As noted above, the FinCEN does not require any of these specifically. Instead, the FAQ offers that if a customer’s risk profile is low, such information may not be necessary. On the other hand, if the customer’s risk profile is higher, then it may be appropriate to “collect more information to better understand the customer relationship.”
- Q2 Customer Risk Profile
FAQ 2 addresses whether it is necessary “use a specific method or categorization to risk rate customers” or to “automatically categorize as ‘high risk’ products and customer types that are identified in government publications that could potentially expose the institution to risks.” Here again the FinCEN response declines to offer any specific methodology or even to require action based on the government’s own categories. “There are no prescribed risk profile categories, and the number and detail of these categories can vary.” Instead, the response indicates that “even within the same risk category, a spectrum of risks may be identifiable and due diligence measures may vary on a case-by-case basis.” The institution’s program “should be sufficiently detailed to distinguish between significant variations in the risks of its customers” regarding money laundering, terrorist financing and other financial crime risks.
- Q3 Ongoing Customer Monitoring
FAQ 3 addresses whether the CDD Rule requires customer information be updated on a specific schedule. As you may have guessed by now, the answer is “[t]here is no categorical requirement that financial institutions update customer information on a continuous or periodic schedule.” Reassessment requires focus on risk profile and on-going “normal monitoring.” FinCEN offers up the possibility that “financial institutions, on the basis of risk, may choose to review customer information on a regular or periodic basis.” The FAQ response also provides a hypothetical example: “Should the financial institution become aware as a result of its ongoing monitoring of a change in customer information (including beneficial ownership information) that is relevant to assessing the risk posed by the customer, then the financial institution must update the customer information accordingly.” In that scenario the financial institution also should “reassess the customer risk profile/rating” and follows established procedures “for maintain or changing the customer risk profile/rating.”
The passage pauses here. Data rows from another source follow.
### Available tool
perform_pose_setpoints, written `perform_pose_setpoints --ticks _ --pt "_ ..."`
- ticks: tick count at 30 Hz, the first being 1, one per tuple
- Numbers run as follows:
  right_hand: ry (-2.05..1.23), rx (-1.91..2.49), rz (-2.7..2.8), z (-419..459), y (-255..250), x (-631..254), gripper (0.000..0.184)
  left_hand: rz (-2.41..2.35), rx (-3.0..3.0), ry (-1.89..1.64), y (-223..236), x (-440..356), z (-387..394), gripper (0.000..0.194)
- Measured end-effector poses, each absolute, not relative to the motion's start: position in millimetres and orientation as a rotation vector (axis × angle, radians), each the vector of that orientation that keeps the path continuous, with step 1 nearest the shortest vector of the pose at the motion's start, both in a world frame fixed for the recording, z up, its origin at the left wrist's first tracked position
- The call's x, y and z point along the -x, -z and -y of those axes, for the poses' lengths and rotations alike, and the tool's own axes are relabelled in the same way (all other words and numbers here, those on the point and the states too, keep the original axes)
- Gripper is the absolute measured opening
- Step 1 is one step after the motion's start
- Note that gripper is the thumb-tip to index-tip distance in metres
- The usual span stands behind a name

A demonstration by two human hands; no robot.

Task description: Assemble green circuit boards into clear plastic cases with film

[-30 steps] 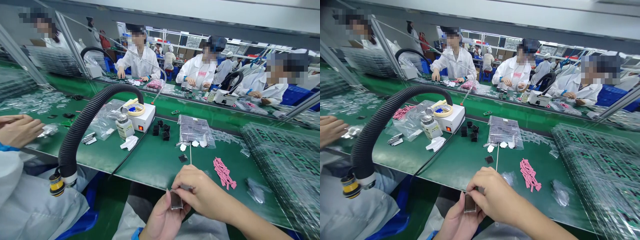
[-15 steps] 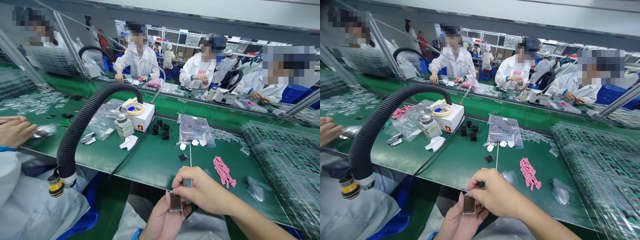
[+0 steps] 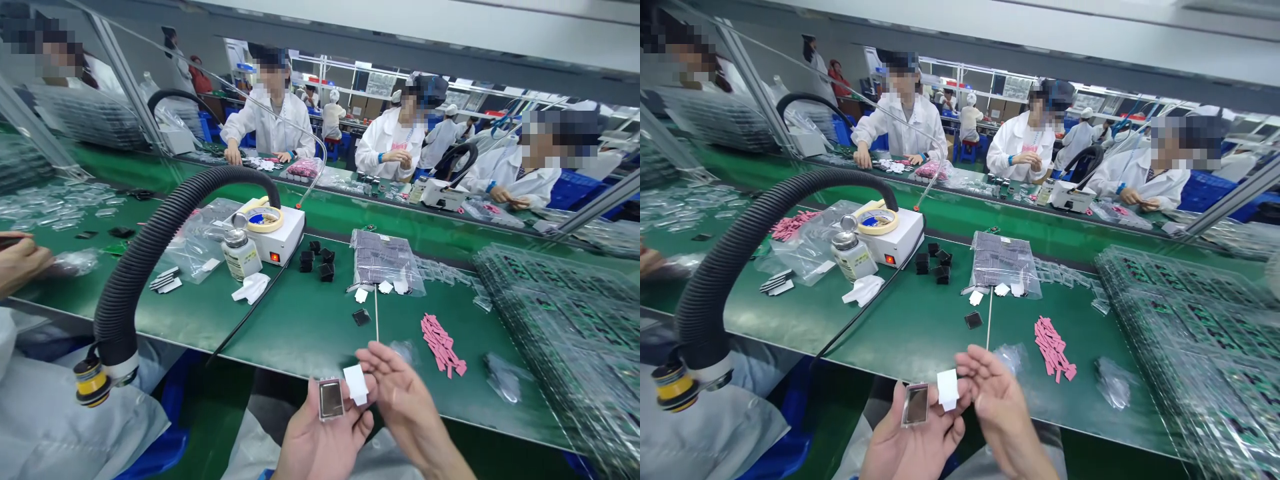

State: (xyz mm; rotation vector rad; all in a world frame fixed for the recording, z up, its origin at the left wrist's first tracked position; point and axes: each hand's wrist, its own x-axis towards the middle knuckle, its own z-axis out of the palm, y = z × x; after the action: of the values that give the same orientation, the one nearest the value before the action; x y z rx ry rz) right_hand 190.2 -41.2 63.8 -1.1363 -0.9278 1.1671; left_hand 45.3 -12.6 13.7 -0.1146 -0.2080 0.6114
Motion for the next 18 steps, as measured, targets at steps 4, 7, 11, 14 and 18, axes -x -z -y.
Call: perform_pose_setpoints --ticks 4,7,11,14,18 --pt "-1.34 1.03 0.717 50.3 -37.1 -166.9 0.072 0.29 0.096 -0.624 -13.4 -45.4 13.0 0.042" --pt "-1.377 0.98 0.597 49.0 -37.8 -152.8 0.067 0.355 0.102 -0.621 -10.5 -46.8 15.6 0.046" --pt "-1.402 0.953 0.578 45.4 -42.7 -147.4 0.059 0.302 0.142 -0.626 -10.6 -46.4 19.8 0.044" --pt "-1.341 1.006 0.564 41.7 -51.2 -152.7 0.054 0.294 0.125 -0.618 -11.3 -43.1 20.4 0.043" --pt "-1.101 1.101 0.534 41.7 -62.0 -172.3 0.048 0.227 0.131 -0.62 -8.4 -30.9 20.7 0.042"
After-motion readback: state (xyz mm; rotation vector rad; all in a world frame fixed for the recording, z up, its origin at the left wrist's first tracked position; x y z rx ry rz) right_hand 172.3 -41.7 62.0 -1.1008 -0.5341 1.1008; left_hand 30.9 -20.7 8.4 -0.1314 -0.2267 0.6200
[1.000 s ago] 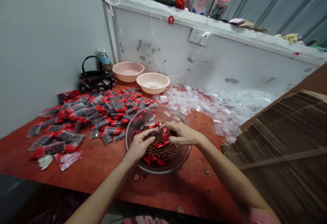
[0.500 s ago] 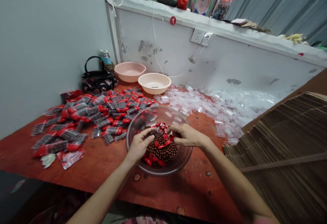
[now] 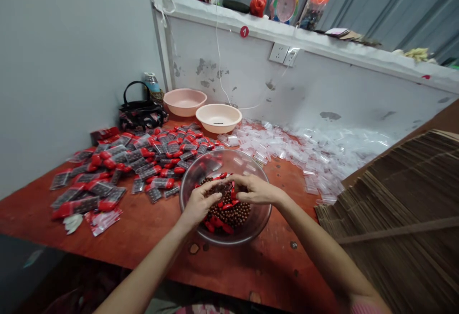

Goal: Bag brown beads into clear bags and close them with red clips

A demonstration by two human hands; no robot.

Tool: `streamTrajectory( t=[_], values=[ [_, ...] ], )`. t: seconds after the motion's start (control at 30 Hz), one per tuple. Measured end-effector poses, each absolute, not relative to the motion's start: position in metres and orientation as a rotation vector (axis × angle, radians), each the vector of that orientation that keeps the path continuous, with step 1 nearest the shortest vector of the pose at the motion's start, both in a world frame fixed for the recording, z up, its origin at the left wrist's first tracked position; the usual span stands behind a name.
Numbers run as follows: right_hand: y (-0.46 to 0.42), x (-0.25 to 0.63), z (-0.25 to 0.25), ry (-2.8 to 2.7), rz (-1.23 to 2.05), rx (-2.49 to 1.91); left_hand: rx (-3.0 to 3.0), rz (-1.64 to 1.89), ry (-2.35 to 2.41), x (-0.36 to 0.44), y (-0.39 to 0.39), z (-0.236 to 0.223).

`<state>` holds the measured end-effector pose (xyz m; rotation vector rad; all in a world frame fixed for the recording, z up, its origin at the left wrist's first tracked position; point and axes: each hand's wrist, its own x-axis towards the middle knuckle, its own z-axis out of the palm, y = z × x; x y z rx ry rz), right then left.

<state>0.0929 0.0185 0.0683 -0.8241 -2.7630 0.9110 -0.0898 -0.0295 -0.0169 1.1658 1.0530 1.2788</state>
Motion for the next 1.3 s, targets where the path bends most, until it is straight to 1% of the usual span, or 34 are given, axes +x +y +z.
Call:
streamTrajectory(
  t=[0.13,0.2,0.27,0.4,0.5,0.73,0.87,1.03,1.3],
  values=[
    [0.015,0.091,0.068,-2.913,0.522,-0.938,1.411,1.366,1.22,-0.09,-0.031,-0.015],
    [0.013,0.094,0.067,-2.927,0.432,-0.985,1.477,1.376,1.267,-0.091,-0.031,-0.015],
    [0.014,0.101,0.066,-2.907,0.451,-1.002,1.456,1.384,1.297,-0.091,-0.03,-0.018],
    [0.015,0.111,0.065,-2.733,0.628,-1.01,1.258,1.385,1.281,-0.092,-0.025,-0.028],
    [0.014,0.109,0.066,-2.641,0.718,-0.947,1.145,1.343,1.18,-0.091,-0.025,-0.028],
    [0.015,0.092,0.068,-2.732,0.751,-0.833,0.774,1.28,0.878,-0.088,-0.031,-0.012],
    [0.017,0.088,0.071,-2.76,0.764,-0.848,0.872,1.343,0.939,-0.089,-0.03,-0.015],
    [0.017,0.084,0.076,-2.783,0.763,-0.84,1.224,1.384,1.078,-0.091,-0.029,-0.02],
    [0.015,0.091,0.067,-2.807,0.562,-0.891,1.217,1.391,1.134,-0.089,-0.028,-0.024]
  ],
)
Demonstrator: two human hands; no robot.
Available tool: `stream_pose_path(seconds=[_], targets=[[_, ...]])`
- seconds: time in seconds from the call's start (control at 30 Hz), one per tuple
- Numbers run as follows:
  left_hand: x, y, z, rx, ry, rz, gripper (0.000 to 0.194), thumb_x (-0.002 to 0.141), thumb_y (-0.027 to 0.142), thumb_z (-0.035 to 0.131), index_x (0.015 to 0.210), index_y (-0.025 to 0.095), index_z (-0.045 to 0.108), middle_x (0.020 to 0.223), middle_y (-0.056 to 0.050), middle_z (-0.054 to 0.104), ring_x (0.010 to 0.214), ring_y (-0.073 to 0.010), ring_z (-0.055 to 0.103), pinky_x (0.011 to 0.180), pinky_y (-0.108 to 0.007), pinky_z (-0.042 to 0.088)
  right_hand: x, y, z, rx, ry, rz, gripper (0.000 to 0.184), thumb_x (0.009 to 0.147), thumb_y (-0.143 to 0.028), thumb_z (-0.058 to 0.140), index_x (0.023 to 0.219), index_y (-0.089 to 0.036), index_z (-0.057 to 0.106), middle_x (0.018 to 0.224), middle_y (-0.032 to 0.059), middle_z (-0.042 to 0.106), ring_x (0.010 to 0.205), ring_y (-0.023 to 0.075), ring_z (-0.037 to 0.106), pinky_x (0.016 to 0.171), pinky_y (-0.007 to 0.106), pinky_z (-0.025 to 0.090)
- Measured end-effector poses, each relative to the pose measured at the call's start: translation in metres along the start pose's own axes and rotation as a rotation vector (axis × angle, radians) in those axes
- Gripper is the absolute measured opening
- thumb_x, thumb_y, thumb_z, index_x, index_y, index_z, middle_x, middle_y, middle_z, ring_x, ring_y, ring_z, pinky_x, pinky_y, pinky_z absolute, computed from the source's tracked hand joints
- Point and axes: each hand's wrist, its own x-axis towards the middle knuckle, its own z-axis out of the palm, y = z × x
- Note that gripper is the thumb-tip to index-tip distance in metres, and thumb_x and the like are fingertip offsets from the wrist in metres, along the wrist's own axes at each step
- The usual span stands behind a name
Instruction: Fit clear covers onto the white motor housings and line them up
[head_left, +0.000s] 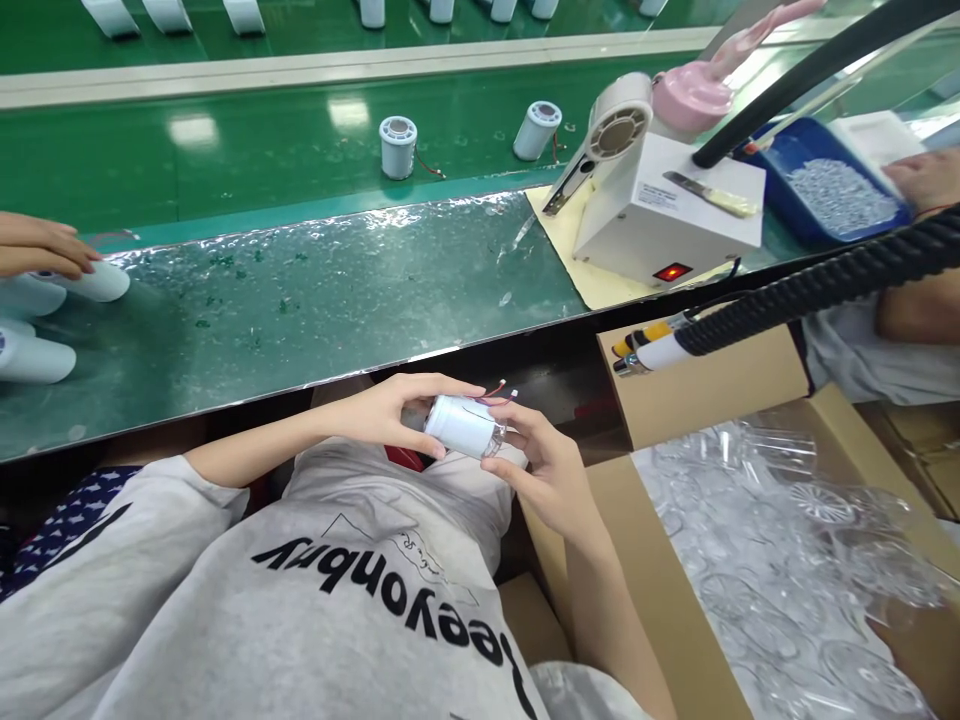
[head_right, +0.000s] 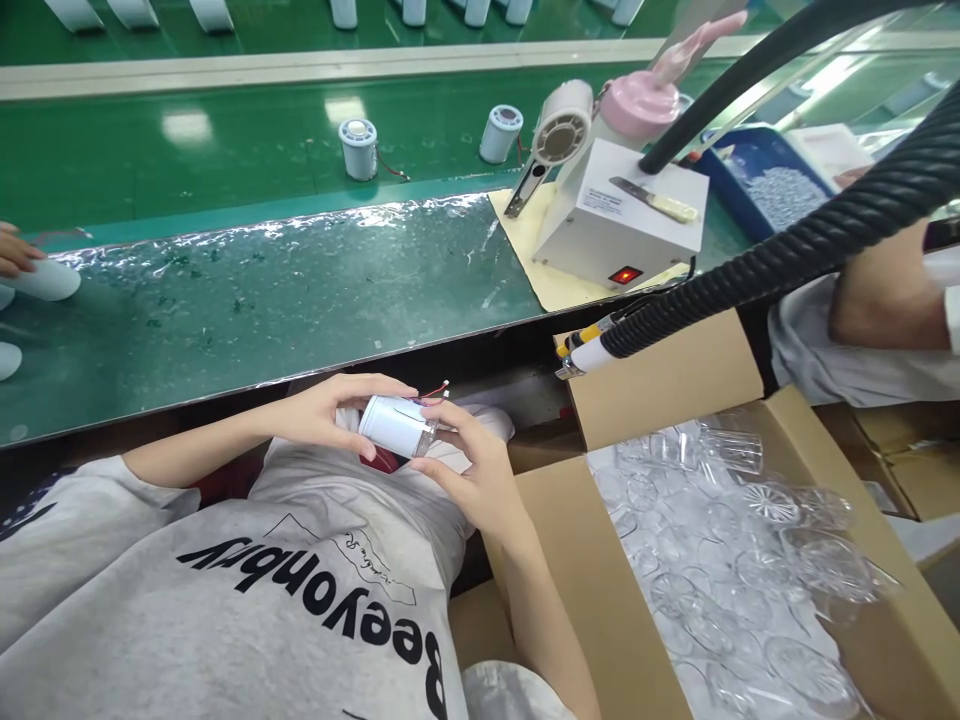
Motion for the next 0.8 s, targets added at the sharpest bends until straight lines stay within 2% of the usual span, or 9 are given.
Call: stream_pose_path(seconds=[0.17, 0.27, 0.4, 0.7, 0.8], targets=[[-0.001, 0.003, -0.002, 0.086, -0.027, 0.067, 0.071, 0.076, 0.034, 0.088, 0.142, 0.028, 0.064, 0.148, -0.012, 0.062, 0.136, -0.0294, 0.059, 0.117, -0.043, 0.044, -0.001, -0.003, 0.0, 0.085, -0.015, 0.136, 0.044, 0.082, -0.046, 0.083, 0.119, -0.028, 0.067, 0.123, 0.0078, 0.071, 0.105, 0.025, 0.072, 0.092, 0.04, 0.064], [-0.001, 0.003, -0.002, 0.104, -0.031, 0.078, 0.07, 0.076, 0.034, 0.088, 0.141, 0.028, 0.064, 0.147, -0.012, 0.063, 0.135, -0.0288, 0.059, 0.117, -0.043, 0.044, -0.001, 0.0, 0.001, 0.146, -0.008, 0.17, 0.046, 0.081, -0.049, 0.083, 0.118, -0.028, 0.067, 0.123, 0.0083, 0.07, 0.105, 0.0247, 0.071, 0.088, 0.037, 0.063], [-0.001, 0.005, -0.002, 0.105, -0.042, 0.062, 0.069, 0.077, 0.035, 0.087, 0.142, 0.027, 0.064, 0.147, -0.013, 0.062, 0.135, -0.0289, 0.059, 0.116, -0.043, 0.046, -0.001, 0.003, 0.003, 0.193, 0.004, 0.199, 0.045, 0.081, -0.051, 0.083, 0.116, -0.028, 0.066, 0.116, 0.0073, 0.072, 0.096, 0.0212, 0.071, 0.08, 0.033, 0.062], [-0.002, 0.005, -0.001, 0.121, -0.039, 0.049, 0.069, 0.076, 0.034, 0.087, 0.141, 0.029, 0.064, 0.147, -0.012, 0.062, 0.137, -0.0297, 0.058, 0.117, -0.045, 0.044, 0.002, 0.011, 0.002, 0.269, -0.038, 0.311, 0.045, 0.083, -0.059, 0.075, 0.112, -0.026, 0.064, 0.098, 0.005, 0.073, 0.086, 0.0216, 0.072, 0.071, 0.034, 0.065], [-0.003, 0.003, -0.001, 0.134, -0.041, 0.076, 0.069, 0.077, 0.034, 0.087, 0.142, 0.029, 0.064, 0.147, -0.012, 0.062, 0.137, -0.0298, 0.058, 0.118, -0.045, 0.044, 0.002, 0.017, 0.004, 0.354, -0.036, 0.381, 0.05, 0.081, -0.063, 0.076, 0.111, -0.025, 0.063, 0.092, 0.003, 0.071, 0.075, 0.0198, 0.072, 0.065, 0.035, 0.066]])
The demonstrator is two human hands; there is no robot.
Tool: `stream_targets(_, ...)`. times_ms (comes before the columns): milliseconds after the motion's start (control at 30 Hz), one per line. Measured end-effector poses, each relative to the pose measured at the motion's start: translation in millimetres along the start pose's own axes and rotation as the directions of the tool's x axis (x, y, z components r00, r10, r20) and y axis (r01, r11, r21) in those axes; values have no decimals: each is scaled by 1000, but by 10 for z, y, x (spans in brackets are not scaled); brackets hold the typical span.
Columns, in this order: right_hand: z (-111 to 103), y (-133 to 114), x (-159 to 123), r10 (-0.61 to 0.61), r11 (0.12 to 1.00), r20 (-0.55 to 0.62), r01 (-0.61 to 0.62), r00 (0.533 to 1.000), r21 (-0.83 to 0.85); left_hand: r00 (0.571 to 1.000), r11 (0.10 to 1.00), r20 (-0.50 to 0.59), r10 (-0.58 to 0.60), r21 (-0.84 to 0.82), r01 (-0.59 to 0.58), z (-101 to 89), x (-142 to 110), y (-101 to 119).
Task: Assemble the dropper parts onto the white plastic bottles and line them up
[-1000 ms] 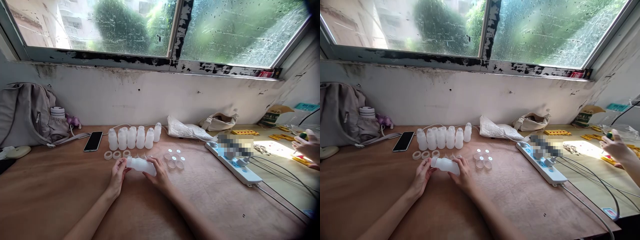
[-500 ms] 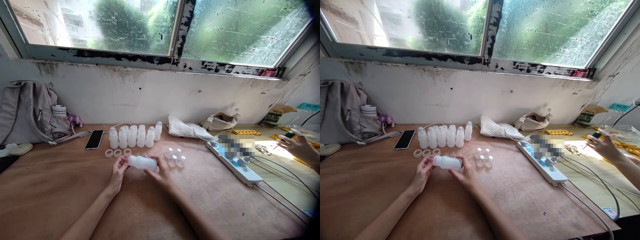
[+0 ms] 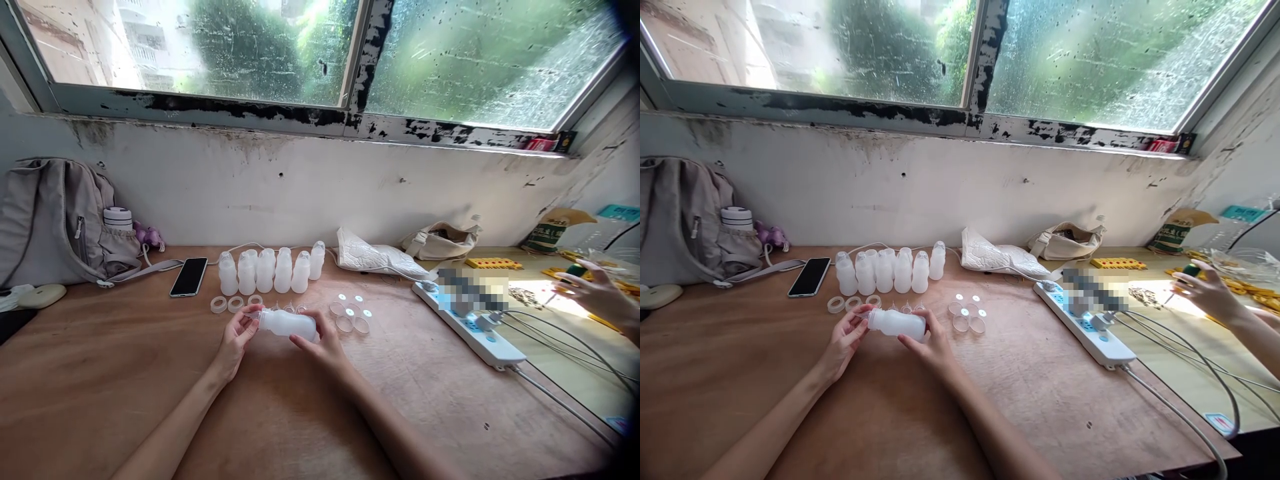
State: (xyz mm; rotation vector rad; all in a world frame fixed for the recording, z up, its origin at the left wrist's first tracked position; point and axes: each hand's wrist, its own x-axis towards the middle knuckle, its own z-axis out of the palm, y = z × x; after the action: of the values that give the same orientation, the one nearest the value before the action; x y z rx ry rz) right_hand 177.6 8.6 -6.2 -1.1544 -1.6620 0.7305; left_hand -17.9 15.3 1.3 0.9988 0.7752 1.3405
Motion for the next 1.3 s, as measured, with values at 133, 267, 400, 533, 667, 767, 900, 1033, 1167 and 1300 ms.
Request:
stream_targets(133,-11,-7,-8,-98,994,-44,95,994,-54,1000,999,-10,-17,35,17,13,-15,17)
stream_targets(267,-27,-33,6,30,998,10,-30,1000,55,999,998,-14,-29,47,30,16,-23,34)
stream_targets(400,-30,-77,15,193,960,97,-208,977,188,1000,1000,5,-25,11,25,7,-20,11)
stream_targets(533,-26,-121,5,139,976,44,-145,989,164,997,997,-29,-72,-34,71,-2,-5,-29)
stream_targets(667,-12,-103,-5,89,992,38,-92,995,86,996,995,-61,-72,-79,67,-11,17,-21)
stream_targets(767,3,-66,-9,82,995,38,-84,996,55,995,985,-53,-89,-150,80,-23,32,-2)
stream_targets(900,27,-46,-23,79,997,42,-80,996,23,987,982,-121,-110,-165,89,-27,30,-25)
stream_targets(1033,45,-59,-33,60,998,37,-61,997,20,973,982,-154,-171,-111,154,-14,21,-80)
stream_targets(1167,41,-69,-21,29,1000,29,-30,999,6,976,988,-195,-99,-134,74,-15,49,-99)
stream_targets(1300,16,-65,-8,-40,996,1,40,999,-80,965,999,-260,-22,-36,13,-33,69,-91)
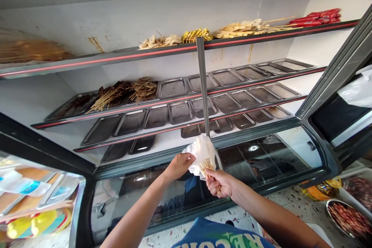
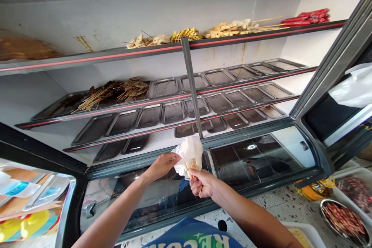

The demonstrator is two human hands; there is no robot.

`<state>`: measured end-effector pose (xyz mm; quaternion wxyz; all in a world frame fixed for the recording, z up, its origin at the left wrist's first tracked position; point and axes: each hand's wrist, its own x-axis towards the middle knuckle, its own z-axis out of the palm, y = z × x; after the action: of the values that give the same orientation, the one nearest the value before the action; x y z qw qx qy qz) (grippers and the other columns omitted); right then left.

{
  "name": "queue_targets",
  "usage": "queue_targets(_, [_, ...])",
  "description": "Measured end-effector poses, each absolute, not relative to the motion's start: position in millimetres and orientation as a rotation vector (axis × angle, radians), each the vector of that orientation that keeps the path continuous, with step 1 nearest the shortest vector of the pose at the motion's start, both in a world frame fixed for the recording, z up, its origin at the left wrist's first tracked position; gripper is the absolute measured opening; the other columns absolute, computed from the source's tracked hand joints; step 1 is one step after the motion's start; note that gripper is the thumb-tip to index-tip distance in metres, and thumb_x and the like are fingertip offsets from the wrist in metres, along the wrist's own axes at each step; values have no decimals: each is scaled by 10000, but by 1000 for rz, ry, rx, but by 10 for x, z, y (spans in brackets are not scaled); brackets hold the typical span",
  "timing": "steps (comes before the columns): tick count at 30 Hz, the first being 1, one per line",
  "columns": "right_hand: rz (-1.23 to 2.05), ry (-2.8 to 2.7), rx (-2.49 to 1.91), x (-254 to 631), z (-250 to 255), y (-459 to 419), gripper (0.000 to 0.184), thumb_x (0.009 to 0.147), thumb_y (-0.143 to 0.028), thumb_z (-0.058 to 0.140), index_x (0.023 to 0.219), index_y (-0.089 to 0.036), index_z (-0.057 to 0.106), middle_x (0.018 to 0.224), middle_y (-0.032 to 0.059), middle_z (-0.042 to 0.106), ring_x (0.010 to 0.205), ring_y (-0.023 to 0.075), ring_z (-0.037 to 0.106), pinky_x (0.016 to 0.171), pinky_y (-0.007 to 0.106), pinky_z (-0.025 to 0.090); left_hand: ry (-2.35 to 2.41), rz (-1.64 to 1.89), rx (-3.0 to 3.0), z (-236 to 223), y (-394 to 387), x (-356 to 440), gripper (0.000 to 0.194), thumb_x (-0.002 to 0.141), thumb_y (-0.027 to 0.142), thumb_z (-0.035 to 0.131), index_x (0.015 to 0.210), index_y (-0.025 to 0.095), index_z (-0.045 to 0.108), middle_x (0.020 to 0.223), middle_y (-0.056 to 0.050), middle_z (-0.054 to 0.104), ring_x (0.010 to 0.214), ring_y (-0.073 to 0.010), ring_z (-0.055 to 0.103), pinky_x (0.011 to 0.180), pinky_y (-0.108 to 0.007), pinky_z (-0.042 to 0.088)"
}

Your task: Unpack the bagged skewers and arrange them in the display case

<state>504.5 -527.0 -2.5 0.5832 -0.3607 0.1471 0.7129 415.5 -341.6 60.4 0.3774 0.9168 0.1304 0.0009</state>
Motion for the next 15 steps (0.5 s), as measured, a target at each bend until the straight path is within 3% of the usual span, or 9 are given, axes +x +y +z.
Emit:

Further Guidance/ Cues: The 3 FAQs, while helpful, do not create any bright line guardrails or specific requirements to help financial institutions comply. In fact, it may seem to some that the FAQs make program implementation and training more difficult, requiring more reliance on human judgment and potentially human error. However, as noted in the April 2020 FFIEC Interagency Statement regarding updates to the BSA/AML Examination Manual, the Manual revisions provide “instructions to examiners for assessing the adequacy of a bank’s BSA/AML compliance program and constitutes a minimum set of procedures for examinations” as well as instructing examiners that “banks have flexibility in the design of their BSA/AML compliance programs, and minor weaknesses, deficiencies and technical violations alone are not indicative of an inadequate program.” Accordingly, using the updated Examination Manual as a lens through which to assess and enhance your institution’s program may be beneficial. Institutions also may want to consider training and empowering frontline folks to use their own best judgment to assess relative risk, to further investigate when warranted and to update as necessary. For that purpose the new FAQs could provide great training fodder when applied to various concrete examples of potential risk and real time customer information change.